Is ‘Beetlejuice’ Actually the Ultimate Home Renovation Parable?

Tim Burton’s 1988 film Beetlejuice is a master class in set and character design; it even won an Academy Award for makeup. It’s filled with creepy crawlies, sight gags, and self-trimmed bangs tailor-made for the Weird Barbie crowd. But for all of its terrorizing intent, Beetlejuice is, at heart, a movie about the existential dread that accompanies home renovation–here’s why.

Barbara and Adam Maitland Are Basically a Normcore Chip and Joanna Gaines

The plot is straightforward–to a point. A young couple, Barbara (Geena Davis) and Adam Maitland (Alec Baldwin), pass away, leaving their choice Victorian-style pile on the market. It falls into the hands of the overzealous and outrageously artsy Deetz clan (Jeffrey Jones and Catherine O’Hara, with a young Winona Ryder in tow), who proceed to renovate to bring the interiors in line with Delia’s, ahem, distinctive tastes. “If you don’t let me gut this house and make it my own, I will go insane and I will take you with me!” Delia Deetz yells.
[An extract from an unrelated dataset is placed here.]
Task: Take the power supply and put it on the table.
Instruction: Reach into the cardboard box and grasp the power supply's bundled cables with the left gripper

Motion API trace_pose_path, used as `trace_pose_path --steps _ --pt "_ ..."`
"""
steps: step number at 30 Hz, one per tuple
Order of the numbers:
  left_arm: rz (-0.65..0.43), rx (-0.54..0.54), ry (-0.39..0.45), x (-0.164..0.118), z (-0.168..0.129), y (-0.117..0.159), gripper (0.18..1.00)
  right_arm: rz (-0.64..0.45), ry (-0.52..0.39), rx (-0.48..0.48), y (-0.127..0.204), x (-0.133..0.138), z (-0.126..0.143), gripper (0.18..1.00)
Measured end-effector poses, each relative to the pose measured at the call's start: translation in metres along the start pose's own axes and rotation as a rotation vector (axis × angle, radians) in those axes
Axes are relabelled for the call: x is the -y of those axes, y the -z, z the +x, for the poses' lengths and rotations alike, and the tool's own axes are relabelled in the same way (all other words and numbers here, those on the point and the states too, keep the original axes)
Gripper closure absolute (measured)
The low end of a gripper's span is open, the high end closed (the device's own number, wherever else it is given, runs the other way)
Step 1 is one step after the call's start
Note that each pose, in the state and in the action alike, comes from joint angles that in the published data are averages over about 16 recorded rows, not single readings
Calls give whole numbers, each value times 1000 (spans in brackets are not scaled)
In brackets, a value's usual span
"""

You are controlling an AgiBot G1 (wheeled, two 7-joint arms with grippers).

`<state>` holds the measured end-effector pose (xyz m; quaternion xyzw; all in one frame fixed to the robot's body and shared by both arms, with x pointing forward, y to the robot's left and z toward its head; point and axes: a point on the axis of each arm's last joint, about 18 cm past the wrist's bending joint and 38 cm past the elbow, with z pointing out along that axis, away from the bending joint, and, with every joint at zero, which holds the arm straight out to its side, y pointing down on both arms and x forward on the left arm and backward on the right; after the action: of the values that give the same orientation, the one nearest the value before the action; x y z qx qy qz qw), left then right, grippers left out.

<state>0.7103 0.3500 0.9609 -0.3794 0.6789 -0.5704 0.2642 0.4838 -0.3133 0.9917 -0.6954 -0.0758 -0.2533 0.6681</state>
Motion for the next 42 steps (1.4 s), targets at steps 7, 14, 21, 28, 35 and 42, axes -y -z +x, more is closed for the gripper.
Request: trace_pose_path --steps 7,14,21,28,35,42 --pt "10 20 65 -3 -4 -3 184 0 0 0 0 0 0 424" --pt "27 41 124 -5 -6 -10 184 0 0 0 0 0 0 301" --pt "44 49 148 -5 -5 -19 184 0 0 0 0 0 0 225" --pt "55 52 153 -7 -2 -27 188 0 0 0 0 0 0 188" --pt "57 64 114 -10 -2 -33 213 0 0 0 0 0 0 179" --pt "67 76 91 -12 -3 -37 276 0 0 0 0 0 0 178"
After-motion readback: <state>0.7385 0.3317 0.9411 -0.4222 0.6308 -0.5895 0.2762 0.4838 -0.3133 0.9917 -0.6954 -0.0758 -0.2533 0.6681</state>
PictureLux / The Hollywood Archive / Alamy Stock Photo

For Barbara, there’s no greater horror than watching as the Deetzes bulldoze the boonies right out of her living room, swapping the couple’s country florals for colors like mauve and viridian with the help of Delia’s friend Otho (Glenn Shadix), who provides decorative consult and ad-hoc paranormal services.

From Barbara’s pre-Hill House Home nap dress to Adam’s black-and-white gingham and khakis ensemble, this proto-normcore couple truly couldn’t be a better cinematic dupe for Chip and Joanna Gaines.

Decorating Choices Can Haunt You

The Maitlands return from an accidental three-month stint in the realm of the dead to find that the entire house has been reimagined, courtesy of Otho, in a distinctly 1980s decorative vernacular we might dub “Memphis Macabre.” They proceed to attempt to haunt the Deetzes out of their home, but, as the original New York Times review of the film smartly observed, “When the new owners shriek, it’s only over the lack of closet space.” Beetlejuice (Michael Keaton) is practically an afterthought.

A Love of “Collectible Design” Will Hold You Hostage

The renovation is, for Delia, a work of art in and of itself, which brings us to our next point: What is collectible design if not a set of sculptural furnishings that come to life and hold their owners captive? The work of Delia’s try-hard artist remains a punch line until the end of the film, when we see that she has graced the cover of Art in America, clutching–what else? A sculpture that bears a striking resemblance to Beetlejuice himself.

But a Commitment to Personal Taste Is One to Be Admired

In one of the movie’s most memorable scenes, Delia throws a dinner party for her and Charles’s “city friends,” who arrive in their finery only to find themselves possessed to dance to Harry Belafonte and attacked by bowls of shrimp.

The setup is supposed to illustrate the Deetzes’ garish taste and social striving, but at least the rooms have their point of view. Nancy Meyers-pilled audiences might recoil in horror from the glass brick, black leather, and red lacquer, but in 2023, those details, while anachronistic, reflect an admirable commitment to personal taste. (Don’t get us wrong, we love a Nancy Meyers kitchen. But that’s the problem–everyone loves a Nancy Meyers kitchen.)

While our sympathies toward the Maitlands are stoked throughout the movie, the real Beetlejuice hero isn’t one mode of decoration over another (although the house does get restored to a bit of its country glory, in the end). The true victor is marching to the beat of your designer drum. Mauve, viridian, and micro-florals for all!